Records from a data collection:
►
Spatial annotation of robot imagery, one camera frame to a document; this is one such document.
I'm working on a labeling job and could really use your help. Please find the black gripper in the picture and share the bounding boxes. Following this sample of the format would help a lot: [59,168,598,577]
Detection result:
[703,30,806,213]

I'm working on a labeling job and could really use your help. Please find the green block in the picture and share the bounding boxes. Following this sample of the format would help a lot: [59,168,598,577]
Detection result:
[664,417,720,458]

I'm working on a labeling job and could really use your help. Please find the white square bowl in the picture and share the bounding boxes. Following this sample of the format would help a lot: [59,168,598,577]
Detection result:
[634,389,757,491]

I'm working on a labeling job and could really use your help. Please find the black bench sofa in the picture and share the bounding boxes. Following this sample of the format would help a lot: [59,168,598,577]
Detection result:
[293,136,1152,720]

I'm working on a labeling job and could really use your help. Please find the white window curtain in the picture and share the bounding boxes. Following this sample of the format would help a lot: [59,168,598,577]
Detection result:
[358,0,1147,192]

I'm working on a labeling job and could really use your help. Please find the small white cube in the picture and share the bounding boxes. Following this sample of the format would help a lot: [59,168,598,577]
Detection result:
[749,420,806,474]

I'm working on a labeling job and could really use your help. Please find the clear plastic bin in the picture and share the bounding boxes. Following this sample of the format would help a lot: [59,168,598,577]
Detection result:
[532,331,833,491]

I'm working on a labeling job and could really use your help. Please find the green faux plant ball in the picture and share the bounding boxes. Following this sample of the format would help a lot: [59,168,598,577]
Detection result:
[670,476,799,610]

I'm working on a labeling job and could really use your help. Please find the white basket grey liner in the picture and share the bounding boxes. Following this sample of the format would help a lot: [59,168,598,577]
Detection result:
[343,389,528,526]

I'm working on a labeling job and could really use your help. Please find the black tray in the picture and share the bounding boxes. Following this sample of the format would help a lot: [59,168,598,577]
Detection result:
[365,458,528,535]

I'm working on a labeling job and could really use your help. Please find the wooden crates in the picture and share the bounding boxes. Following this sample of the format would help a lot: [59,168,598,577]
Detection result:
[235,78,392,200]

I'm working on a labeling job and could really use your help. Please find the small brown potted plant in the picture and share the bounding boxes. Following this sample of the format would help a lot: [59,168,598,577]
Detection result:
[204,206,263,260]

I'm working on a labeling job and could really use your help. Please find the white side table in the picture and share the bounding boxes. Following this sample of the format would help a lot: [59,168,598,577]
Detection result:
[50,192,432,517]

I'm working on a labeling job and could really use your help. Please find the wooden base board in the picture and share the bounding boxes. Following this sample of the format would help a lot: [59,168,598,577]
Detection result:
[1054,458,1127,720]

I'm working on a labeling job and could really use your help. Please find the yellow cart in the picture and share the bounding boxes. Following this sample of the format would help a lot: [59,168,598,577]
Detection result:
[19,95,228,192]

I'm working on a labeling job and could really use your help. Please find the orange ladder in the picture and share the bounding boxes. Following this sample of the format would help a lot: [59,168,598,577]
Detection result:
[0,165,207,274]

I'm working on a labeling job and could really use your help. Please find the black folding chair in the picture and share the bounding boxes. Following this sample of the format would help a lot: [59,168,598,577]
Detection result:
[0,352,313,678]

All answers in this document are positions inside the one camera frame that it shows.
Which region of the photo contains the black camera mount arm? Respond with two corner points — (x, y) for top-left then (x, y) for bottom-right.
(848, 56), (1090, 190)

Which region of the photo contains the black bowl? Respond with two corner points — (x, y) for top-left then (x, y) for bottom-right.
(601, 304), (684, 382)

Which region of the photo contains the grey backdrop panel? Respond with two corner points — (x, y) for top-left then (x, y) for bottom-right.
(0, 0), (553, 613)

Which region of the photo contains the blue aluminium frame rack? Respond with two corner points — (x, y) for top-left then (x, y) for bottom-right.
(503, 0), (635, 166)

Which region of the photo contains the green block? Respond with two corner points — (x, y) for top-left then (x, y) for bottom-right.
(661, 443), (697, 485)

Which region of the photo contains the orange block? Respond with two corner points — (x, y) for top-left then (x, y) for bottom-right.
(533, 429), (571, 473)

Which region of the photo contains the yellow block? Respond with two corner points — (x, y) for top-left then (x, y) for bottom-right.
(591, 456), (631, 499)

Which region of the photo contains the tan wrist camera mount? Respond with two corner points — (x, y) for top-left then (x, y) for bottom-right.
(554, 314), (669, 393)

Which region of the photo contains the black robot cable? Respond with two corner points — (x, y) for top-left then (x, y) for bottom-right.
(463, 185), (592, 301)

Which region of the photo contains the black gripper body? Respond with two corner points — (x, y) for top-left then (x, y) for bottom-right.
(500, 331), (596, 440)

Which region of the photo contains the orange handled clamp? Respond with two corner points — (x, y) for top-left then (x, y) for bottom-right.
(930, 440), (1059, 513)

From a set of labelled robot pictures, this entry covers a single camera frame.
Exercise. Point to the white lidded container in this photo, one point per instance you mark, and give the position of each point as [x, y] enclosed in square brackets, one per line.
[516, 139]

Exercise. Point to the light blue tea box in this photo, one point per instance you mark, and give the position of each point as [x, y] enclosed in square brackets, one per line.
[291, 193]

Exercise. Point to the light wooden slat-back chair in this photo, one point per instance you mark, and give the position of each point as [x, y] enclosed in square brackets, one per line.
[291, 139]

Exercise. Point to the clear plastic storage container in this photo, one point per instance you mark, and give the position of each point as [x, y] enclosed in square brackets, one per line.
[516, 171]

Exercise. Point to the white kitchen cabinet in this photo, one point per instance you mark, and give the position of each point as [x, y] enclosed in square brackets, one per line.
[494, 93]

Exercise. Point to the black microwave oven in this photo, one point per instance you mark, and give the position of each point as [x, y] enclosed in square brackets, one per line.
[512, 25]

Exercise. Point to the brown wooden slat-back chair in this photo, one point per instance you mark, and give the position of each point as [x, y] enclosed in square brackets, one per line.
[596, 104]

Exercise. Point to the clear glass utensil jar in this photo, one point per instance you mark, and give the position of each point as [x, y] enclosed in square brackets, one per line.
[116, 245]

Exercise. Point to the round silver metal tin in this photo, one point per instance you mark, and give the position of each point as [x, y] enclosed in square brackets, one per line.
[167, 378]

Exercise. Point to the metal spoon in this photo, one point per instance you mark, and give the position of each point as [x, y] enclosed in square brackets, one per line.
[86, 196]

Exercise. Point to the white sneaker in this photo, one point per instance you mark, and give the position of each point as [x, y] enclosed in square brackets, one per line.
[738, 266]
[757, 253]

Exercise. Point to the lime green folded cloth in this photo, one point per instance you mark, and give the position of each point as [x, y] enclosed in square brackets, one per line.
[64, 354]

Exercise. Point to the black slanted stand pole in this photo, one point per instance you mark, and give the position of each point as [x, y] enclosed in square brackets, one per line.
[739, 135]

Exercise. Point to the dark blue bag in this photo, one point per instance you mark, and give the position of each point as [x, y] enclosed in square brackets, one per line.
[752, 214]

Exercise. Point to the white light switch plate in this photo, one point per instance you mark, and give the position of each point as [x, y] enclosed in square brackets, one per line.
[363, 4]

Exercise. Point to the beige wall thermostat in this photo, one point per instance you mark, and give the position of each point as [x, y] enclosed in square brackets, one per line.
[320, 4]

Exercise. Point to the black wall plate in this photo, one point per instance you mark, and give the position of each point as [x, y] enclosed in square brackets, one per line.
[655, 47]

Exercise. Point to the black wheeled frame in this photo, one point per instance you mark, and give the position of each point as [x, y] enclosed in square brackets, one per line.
◄
§ DESCRIPTION OF THE TASK
For every line above that includes the string "plant", copy the line.

§ RESULT OF THIS EXERCISE
I'm working on a labeling job and could really use your help. Please find the green faux plant ball in the picture and share the bounding boxes. Following this sample of the format would help a lot: [59,168,598,577]
I'm working on a labeling job and could really use your help. Please find the small brown potted plant in the picture and share the bounding boxes. Following this sample of the format would help a lot: [59,168,598,577]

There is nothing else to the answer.